Segment Open

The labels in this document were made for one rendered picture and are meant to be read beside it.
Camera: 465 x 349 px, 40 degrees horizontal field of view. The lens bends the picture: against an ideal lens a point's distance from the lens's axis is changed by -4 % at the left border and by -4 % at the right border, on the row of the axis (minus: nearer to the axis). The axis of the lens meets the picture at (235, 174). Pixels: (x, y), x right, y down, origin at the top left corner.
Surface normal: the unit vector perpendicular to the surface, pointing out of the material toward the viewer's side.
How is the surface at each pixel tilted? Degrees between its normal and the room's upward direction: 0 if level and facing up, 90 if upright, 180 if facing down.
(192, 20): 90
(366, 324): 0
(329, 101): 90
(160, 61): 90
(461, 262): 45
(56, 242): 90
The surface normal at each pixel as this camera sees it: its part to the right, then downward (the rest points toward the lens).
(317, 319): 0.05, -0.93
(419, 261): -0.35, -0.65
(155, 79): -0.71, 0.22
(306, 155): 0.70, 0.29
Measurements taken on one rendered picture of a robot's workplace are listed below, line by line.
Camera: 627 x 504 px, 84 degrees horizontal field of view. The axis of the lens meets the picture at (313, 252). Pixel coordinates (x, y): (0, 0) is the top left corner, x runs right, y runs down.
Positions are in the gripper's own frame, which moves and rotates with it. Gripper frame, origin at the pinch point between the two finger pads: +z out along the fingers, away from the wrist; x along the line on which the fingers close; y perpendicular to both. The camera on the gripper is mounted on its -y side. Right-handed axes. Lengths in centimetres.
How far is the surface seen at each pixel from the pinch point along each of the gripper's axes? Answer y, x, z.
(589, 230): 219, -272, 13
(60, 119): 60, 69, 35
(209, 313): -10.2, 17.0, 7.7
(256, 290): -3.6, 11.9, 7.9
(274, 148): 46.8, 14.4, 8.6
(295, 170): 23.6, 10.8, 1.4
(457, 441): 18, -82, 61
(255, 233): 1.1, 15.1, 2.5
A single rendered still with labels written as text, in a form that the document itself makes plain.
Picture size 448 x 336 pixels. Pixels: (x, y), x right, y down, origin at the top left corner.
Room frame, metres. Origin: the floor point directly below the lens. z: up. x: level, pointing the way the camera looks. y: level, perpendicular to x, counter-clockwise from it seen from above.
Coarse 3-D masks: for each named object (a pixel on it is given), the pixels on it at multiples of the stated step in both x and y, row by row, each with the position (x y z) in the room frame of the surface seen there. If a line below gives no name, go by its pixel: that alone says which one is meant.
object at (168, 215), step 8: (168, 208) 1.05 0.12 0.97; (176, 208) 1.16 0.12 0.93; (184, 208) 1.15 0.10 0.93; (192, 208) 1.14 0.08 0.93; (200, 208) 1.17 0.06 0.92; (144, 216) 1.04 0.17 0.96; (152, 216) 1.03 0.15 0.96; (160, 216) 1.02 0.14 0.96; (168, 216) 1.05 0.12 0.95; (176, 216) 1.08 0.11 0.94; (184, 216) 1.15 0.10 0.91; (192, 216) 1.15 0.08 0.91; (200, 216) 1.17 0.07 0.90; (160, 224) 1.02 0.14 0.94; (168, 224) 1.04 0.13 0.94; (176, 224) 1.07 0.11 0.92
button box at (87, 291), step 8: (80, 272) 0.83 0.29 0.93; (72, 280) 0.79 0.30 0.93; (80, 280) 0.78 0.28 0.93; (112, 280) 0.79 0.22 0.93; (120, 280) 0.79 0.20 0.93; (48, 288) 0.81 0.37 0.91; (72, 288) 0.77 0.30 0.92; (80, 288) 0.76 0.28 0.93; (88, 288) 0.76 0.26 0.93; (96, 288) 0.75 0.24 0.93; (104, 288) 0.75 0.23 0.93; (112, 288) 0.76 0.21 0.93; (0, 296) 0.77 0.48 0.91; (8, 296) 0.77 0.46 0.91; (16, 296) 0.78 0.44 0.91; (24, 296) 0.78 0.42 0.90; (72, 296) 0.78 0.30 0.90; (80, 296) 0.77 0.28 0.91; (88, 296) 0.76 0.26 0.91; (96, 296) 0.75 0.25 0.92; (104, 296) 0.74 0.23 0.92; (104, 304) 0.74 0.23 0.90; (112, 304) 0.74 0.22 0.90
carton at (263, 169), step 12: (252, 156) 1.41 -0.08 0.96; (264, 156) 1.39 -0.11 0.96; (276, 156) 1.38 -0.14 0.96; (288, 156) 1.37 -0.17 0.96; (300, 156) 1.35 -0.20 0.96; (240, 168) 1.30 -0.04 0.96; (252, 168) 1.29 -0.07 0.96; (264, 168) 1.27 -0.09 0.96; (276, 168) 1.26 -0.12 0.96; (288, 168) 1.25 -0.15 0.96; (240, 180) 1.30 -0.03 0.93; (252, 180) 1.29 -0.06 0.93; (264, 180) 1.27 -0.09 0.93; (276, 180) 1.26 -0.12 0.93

Segment Closed

Return, word for word, the lines of the data above from the line with "A single rendered" through the line with "object at (168, 215), step", inclusive.

A single rendered still with labels written as text, in a form that the document itself makes plain.
Picture size 448 x 336 pixels. Pixels: (x, y), x right, y down, origin at the top left corner.
Room frame, metres. Origin: the floor point directly below the lens. z: up. x: level, pointing the way the camera looks. y: level, perpendicular to x, counter-clockwise from it seen from above.
Coarse 3-D masks: for each named object (a pixel on it is given), the pixels on it at multiples of the stated step in both x and y, row by row, each with the position (x y z) in the room frame of the surface seen there. If a line below gives no name, go by its pixel: that alone says which one is meant.
object at (168, 215), step 8: (168, 208) 1.05 0.12 0.97; (176, 208) 1.16 0.12 0.93; (184, 208) 1.15 0.10 0.93; (192, 208) 1.14 0.08 0.93; (200, 208) 1.17 0.06 0.92; (144, 216) 1.04 0.17 0.96; (152, 216) 1.03 0.15 0.96; (160, 216) 1.02 0.14 0.96; (168, 216) 1.05 0.12 0.95; (176, 216) 1.08 0.11 0.94; (184, 216) 1.15 0.10 0.91; (192, 216) 1.15 0.08 0.91; (200, 216) 1.17 0.07 0.90; (160, 224) 1.02 0.14 0.94; (168, 224) 1.04 0.13 0.94; (176, 224) 1.07 0.11 0.92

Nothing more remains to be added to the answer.